All lines from the beginning of the listing through the line with "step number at" are to be copied word for word; the pictures are not.

(Data shown Opens)

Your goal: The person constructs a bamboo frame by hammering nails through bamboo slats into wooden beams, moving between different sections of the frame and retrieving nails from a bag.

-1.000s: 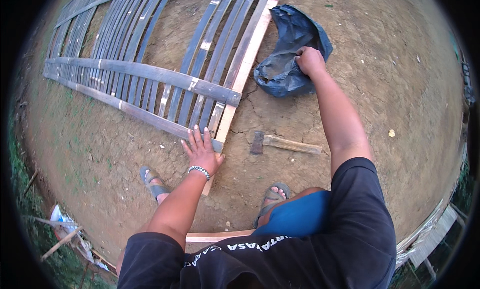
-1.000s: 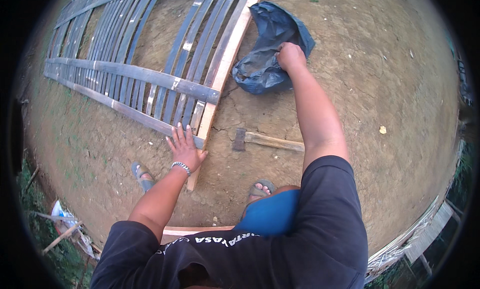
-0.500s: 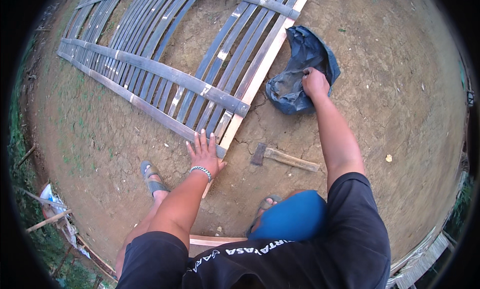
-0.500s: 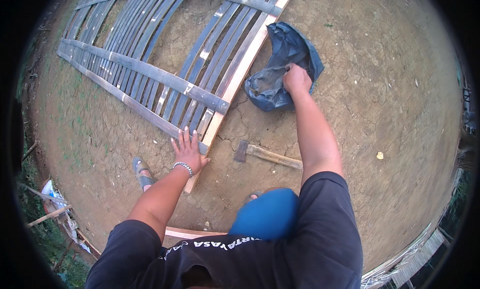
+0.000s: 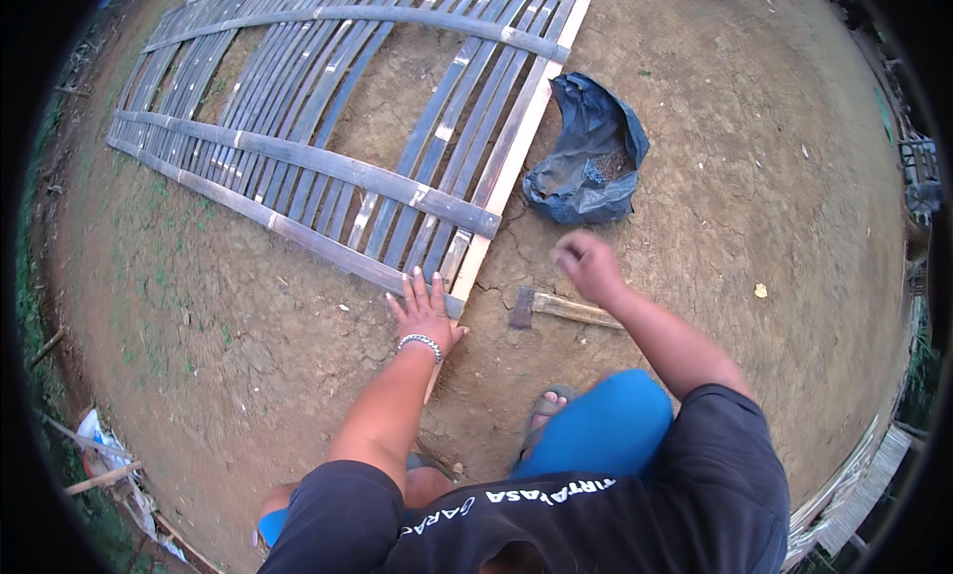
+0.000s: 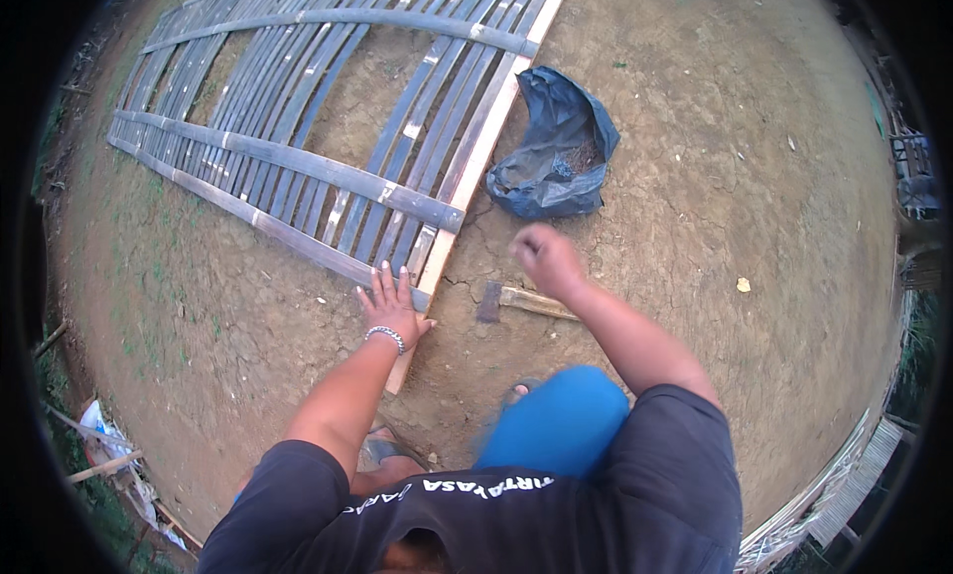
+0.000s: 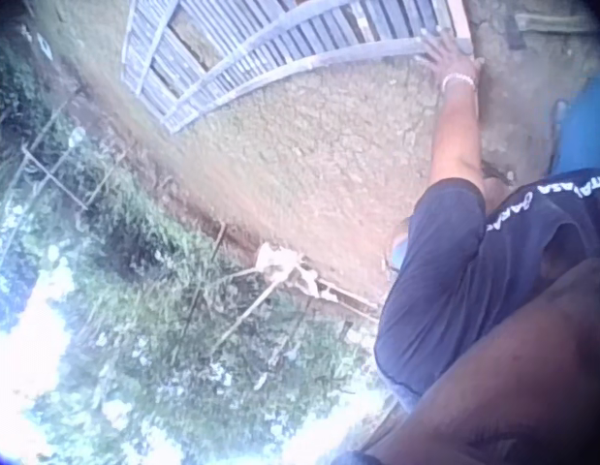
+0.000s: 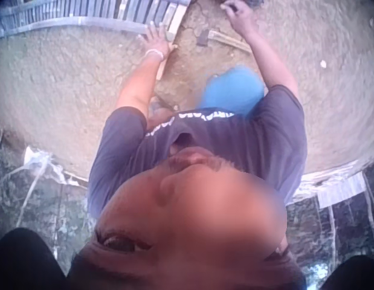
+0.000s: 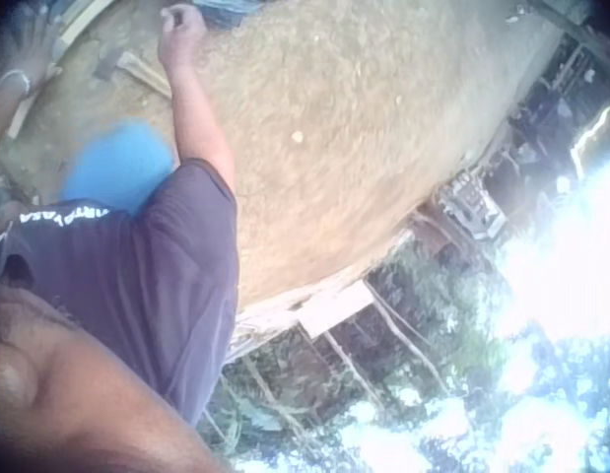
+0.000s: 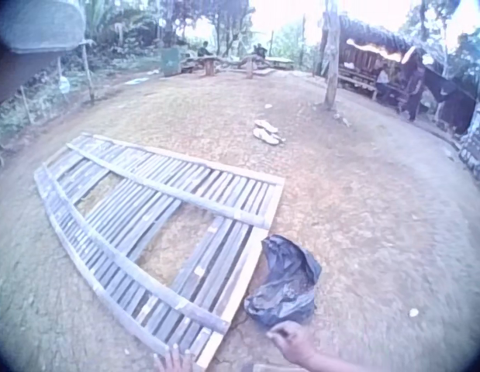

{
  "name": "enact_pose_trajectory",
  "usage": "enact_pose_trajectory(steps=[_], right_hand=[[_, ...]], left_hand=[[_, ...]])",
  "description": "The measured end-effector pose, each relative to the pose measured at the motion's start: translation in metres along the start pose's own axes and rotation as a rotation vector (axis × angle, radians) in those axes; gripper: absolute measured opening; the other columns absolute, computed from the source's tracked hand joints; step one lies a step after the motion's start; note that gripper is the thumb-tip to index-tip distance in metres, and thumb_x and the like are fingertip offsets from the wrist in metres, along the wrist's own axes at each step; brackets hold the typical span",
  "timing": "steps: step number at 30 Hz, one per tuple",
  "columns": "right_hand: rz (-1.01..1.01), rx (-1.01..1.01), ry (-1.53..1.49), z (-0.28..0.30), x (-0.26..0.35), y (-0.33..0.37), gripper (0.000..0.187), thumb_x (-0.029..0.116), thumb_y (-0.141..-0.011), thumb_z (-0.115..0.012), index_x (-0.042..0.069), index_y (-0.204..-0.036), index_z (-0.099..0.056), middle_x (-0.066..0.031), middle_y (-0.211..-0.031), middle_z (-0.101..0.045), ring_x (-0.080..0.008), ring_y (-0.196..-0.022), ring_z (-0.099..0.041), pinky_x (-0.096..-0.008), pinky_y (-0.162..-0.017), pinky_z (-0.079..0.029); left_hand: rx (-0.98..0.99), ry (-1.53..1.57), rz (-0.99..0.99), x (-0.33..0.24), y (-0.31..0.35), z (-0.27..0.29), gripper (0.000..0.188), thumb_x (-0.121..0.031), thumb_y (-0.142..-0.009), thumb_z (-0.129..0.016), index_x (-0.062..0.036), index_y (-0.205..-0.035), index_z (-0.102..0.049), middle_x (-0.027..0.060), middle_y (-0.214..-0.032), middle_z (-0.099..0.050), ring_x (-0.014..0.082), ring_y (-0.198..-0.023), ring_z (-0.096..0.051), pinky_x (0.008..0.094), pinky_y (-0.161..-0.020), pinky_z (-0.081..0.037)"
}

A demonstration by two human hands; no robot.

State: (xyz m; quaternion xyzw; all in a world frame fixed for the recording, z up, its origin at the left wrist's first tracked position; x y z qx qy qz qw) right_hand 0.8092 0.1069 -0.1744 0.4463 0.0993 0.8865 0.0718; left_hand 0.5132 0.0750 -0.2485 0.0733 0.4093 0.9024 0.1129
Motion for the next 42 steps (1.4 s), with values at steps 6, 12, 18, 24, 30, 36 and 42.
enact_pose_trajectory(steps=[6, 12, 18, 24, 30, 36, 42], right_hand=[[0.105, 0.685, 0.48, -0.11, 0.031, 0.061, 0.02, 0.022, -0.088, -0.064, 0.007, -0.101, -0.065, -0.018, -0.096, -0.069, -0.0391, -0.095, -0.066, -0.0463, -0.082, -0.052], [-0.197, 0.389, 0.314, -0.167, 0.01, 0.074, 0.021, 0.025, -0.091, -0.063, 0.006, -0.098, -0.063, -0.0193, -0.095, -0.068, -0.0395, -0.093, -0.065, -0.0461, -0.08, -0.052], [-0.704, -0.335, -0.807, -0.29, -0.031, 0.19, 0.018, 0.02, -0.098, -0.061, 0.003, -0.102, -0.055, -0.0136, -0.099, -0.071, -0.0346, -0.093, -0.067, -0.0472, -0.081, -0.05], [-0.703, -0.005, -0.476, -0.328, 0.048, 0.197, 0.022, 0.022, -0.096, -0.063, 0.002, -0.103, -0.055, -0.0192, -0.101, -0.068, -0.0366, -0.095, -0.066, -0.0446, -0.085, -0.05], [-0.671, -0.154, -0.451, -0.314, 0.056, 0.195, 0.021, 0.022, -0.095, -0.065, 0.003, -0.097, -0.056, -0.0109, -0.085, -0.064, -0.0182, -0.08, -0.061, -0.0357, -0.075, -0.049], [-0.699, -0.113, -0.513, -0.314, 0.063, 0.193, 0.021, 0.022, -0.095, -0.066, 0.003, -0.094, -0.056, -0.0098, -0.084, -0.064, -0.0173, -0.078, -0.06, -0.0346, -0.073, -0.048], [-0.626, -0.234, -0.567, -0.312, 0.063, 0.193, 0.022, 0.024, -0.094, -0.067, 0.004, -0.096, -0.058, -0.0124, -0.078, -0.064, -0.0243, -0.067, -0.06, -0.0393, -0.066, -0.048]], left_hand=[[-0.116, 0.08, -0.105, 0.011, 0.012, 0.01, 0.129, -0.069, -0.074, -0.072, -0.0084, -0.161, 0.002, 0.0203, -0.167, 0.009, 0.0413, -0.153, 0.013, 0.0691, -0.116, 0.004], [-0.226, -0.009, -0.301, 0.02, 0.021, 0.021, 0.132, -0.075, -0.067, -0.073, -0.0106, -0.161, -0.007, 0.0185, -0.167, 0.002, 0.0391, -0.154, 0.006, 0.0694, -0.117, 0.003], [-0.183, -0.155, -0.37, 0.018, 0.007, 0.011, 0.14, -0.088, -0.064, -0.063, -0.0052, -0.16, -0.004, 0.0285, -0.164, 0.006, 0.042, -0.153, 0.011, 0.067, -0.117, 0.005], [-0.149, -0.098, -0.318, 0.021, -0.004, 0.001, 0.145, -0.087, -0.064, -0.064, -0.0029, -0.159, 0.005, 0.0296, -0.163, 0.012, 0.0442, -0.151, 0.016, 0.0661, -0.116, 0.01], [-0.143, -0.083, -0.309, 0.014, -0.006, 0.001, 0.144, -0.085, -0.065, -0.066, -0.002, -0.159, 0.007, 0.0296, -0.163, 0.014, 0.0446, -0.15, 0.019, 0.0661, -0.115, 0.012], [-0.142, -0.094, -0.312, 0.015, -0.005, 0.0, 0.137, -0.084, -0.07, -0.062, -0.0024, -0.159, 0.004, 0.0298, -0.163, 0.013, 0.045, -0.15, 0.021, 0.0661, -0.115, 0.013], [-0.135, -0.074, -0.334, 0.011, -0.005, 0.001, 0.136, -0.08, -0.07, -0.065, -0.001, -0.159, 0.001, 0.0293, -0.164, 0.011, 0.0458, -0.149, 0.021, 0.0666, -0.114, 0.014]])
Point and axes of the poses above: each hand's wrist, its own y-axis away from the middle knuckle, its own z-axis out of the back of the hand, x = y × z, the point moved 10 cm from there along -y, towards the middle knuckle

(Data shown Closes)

Result of this exercise —
Your goal: The person constructs a bamboo frame by hammering nails through bamboo slats into wooden beams, moving between different sections of the frame and retrieving nails from a bag.

-1.000s: 
-1.000s: 
-0.500s: 
-0.500s: 
+0.000s: 
+0.000s: 
+0.000s: 
+0.000s: 
+0.000s: 
+0.000s: 

{
  "name": "enact_pose_trajectory",
  "usage": "enact_pose_trajectory(steps=[_], right_hand=[[_, ...]], left_hand=[[_, ...]])",
  "description": "The measured end-effector pose, each relative to the pose measured at the motion's start: translation in metres along the start pose's own axes and rotation as a rotation vector (axis × angle, radians) in those axes; gripper: absolute measured opening; the other columns absolute, computed from the source's tracked hand joints; step one lies a step after the motion's start; note that gripper is the thumb-tip to index-tip distance in metres, and thumb_x and the like are fingertip offsets from the wrist in metres, along the wrist's own axes at each step; brackets hold the typical span",
  "timing": "steps: step number at 30 Hz, one per tuple",

The required output is complete.